Au rythme où la situation se détériore, plus du tiers (36 %) des ménages américains pourrait ne pas être disposé à payer l’abonnement à l’eau potable d’ici cinq ans. Cette crise nationale est documentée dans une étude parue il y a deux semaines dans la revue scientifique PLOS ONE.
« La crise de l’eau va toucher profondément les États-Unis », explique au Devoir Elisabeth A. Mack, coauteure de l’enquête intitulée A Burgeoning Crisis ? La professeure Mack est rattachée au Département de géographie de la Michigan State University. « Les problèmes ont été documentés un peu partout, à la pièce. Il s’agit maintenant d’un problème national. Personnellement, je n’ai jamais rien vu de semblable. »
Pour l’instant, un peu plus d’un ménage sur dix (11,9 %) a de la difficulté à payer les factures d’eau, ce qui représente près de 13,8 millions de foyers.
Les signes du marasme se multiplient. À Atlanta et Seattle, la facture moyenne pour une famille de quatre personnes a maintenant dépassé le seuil des 300 $ mensuels. On répète : l’accès à l’eau coûte 300 $ par mois dans ces deux villes.
« Ce n’est pas une étude qui se voulait militante, dit la professeure. Mon rôle a consisté à regarder quel serait l’impact de la hausse des coûts de l’eau sur les ménages et sur la vitalité des régions urbaines touchées. Je suis donc partie d’une question toute simple en me demandant si les gens avaient les moyens de se payer leur eau. Quand j’ai commencé à la poser, on riait autour de moi et on me disait que, bien sûr, les gens en avaient les moyens. Je connaissais la situation à Detroit et je n’en étais pas si certaine. »
Défaut de paiement
Cette ville voit sa population rétrécir avec comme conséquence que de moins en moins de contribuables payent pour le service à coût total fixe. Depuis le début de 2014, la Ville a coupé le service d’eau à quelque 50 000 clients délinquants.

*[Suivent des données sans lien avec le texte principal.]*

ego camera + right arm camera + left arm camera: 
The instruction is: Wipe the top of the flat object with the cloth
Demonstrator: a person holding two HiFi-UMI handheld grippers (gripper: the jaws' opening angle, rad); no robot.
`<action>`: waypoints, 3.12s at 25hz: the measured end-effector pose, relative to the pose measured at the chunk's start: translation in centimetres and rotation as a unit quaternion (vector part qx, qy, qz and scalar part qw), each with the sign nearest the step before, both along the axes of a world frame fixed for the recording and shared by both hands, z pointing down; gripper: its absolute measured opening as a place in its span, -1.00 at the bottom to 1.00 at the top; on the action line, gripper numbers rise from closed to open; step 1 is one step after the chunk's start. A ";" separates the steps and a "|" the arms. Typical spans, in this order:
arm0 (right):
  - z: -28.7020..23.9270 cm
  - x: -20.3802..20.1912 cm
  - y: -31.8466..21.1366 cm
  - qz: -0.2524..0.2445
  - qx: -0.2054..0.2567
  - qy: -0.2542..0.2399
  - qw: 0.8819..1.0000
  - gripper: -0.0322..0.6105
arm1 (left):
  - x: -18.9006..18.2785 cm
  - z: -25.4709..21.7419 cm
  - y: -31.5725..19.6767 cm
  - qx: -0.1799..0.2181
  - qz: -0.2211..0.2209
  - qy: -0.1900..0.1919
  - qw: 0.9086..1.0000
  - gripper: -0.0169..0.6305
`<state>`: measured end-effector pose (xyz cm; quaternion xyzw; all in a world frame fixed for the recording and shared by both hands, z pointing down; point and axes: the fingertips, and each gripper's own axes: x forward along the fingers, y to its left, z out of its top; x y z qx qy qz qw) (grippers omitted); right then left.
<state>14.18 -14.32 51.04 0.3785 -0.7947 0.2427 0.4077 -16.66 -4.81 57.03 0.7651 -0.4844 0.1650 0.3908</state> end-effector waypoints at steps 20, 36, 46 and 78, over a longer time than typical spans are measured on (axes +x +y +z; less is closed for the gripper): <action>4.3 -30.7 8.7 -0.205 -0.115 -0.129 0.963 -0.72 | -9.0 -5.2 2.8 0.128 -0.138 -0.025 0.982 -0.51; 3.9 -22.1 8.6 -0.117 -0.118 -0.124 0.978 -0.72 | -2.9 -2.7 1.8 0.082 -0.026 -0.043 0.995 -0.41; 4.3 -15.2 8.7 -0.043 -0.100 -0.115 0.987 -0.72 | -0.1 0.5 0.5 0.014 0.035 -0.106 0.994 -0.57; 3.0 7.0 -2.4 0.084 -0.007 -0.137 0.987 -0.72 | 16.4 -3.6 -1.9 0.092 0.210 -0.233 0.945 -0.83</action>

La situation est encore pire à Philadelphie, où 227 000 abonnés, soit deux comptes sur cinq, se retrouvent en défaut de paiement.
L’étude distingue les coûts pour les services de réception et de traitement des eaux. L’agence de protection de l’environnement du pays recommande que ces services combinés ne coûtent pas plus de 4,5 % des revenus d’un ménage. C’est ce critère qui permet d’établir le nombre actuel et projeté de ménages en difficulté.

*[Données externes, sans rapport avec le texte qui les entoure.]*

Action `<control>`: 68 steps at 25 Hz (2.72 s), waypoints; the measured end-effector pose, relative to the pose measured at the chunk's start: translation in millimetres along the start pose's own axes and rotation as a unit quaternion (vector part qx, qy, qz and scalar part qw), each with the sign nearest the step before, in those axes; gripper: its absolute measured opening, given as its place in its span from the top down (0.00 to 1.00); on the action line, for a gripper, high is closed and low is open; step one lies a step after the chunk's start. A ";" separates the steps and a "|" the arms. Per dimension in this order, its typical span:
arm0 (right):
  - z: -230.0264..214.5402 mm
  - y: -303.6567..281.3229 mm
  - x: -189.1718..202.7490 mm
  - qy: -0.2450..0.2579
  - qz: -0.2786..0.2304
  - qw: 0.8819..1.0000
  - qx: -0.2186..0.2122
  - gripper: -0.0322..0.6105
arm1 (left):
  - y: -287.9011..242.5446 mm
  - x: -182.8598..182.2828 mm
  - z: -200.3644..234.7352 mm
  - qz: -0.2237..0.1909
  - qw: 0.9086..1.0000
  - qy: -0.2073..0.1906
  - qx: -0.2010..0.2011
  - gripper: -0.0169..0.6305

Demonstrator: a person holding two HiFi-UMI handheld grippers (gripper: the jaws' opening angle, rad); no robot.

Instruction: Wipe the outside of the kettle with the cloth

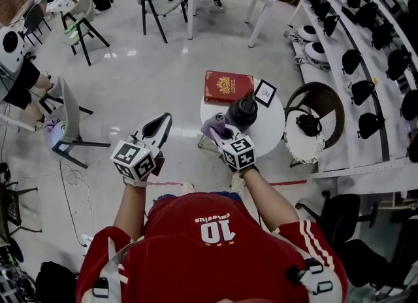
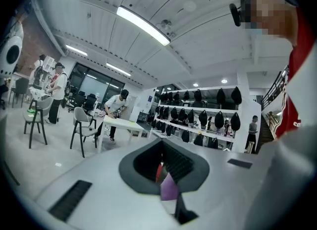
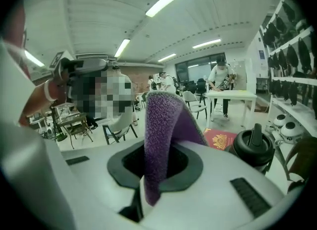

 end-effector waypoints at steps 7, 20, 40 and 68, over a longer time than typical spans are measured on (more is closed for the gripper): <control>-46.8 44.2 -17.2 0.014 -0.026 0.999 0.023 0.88 | -38.7 5.8 -24.5 0.000 1.000 0.007 0.010 0.96; -136.3 104.9 -32.1 -0.001 -0.039 0.999 0.028 0.88 | -112.5 11.0 -82.6 -0.012 1.000 0.022 0.000 0.96; -265.6 122.4 48.2 -0.024 0.023 0.999 0.022 0.88 | -179.0 29.3 -134.1 -0.001 0.998 0.003 -0.061 0.96; -308.9 22.6 109.7 0.082 0.104 0.989 -0.057 0.88 | -178.9 66.0 -143.0 0.014 0.984 0.009 -0.178 0.96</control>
Point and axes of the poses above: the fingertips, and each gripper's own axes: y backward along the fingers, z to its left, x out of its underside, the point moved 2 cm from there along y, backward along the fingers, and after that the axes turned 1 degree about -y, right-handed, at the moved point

La géographe a pris soin de cartographier le problème national. Les villes les plus à risque actuellement et dans le futur proche se retrouvent surtout au sud, dans les zones les plus pauvres du pays continent. La région du Mississippi serait la plus à risque. Les États près du Québec comme le Vermont et le New Hampshire semblent par contre épargnés par la crise.
Mille milliards
La facture va exploser pour trois raisons selon l’enquête. Les changements climatiques et le vieillissement de la population vont faire gonfler les coûts. La première et la plus capitale cause concerne l’âge des réseaux. Les estimations fixent le montant nécessaire pour les remplacer à mille milliards de dollars américains.

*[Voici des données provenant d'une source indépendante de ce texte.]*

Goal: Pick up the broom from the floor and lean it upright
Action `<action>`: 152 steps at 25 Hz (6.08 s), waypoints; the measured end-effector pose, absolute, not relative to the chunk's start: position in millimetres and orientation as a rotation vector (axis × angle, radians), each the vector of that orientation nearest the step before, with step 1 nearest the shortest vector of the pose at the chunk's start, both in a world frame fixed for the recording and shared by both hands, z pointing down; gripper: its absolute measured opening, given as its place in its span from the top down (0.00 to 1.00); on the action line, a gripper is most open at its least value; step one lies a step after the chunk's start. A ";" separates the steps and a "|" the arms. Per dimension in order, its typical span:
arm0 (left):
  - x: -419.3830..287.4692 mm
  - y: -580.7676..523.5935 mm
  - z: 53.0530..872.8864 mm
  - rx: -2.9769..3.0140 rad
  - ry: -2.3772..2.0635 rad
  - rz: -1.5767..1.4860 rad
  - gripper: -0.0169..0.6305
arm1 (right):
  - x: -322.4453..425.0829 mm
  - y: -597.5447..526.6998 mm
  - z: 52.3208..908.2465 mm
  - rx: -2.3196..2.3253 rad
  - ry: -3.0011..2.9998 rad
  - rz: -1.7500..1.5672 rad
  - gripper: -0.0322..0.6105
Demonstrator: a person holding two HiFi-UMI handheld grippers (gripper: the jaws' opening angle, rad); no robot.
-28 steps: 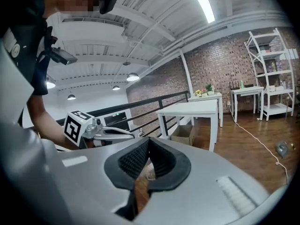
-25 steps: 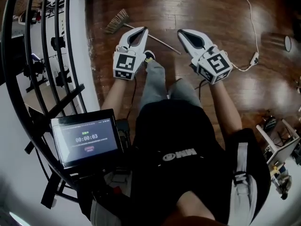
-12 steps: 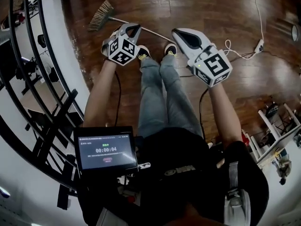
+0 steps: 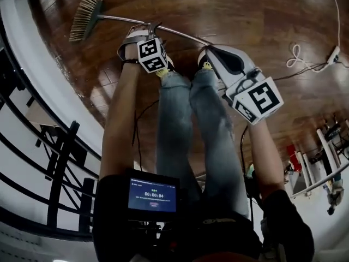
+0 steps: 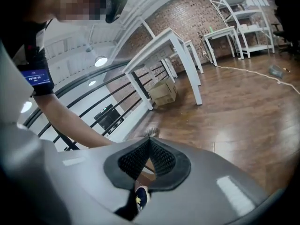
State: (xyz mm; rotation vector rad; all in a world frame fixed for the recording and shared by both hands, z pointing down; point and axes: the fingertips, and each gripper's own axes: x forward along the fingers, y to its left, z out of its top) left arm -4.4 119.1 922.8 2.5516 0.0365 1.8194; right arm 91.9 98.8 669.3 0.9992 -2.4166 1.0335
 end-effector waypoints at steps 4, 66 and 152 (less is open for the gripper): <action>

Par comparaison, les villes du Québec auraient besoin d’environ 1,7 milliard pour refaire leurs égouts et aqueducs. Québec a été submergé de demandes pour obtenir de l’aide du nouveau Fonds pour l’eau potable, doté depuis l’an dernier d’une enveloppe d’environ 664 millions.
Le nouveau président américain hérite de ce dossier brûlant. Donald Trump a promis de lancer un programme d’investissements dans les infrastructures et en même temps des baisses d’impôt.
« C’est un problème politique,résume la professeure Mack. Il faut décider qui va payer pour nos infrastructures et comment il faut restructurer le système pour tenir compte des revenus des citoyens. Le système actuel touche les ménages les plus pauvres de manière disproportionnée. Comme l’accès à l’eau est un droit de la personne fondamental, il faut aussi mettre en place des protections pour empêcher les coupures de service de ceux qui ne peuvent plus les payer. »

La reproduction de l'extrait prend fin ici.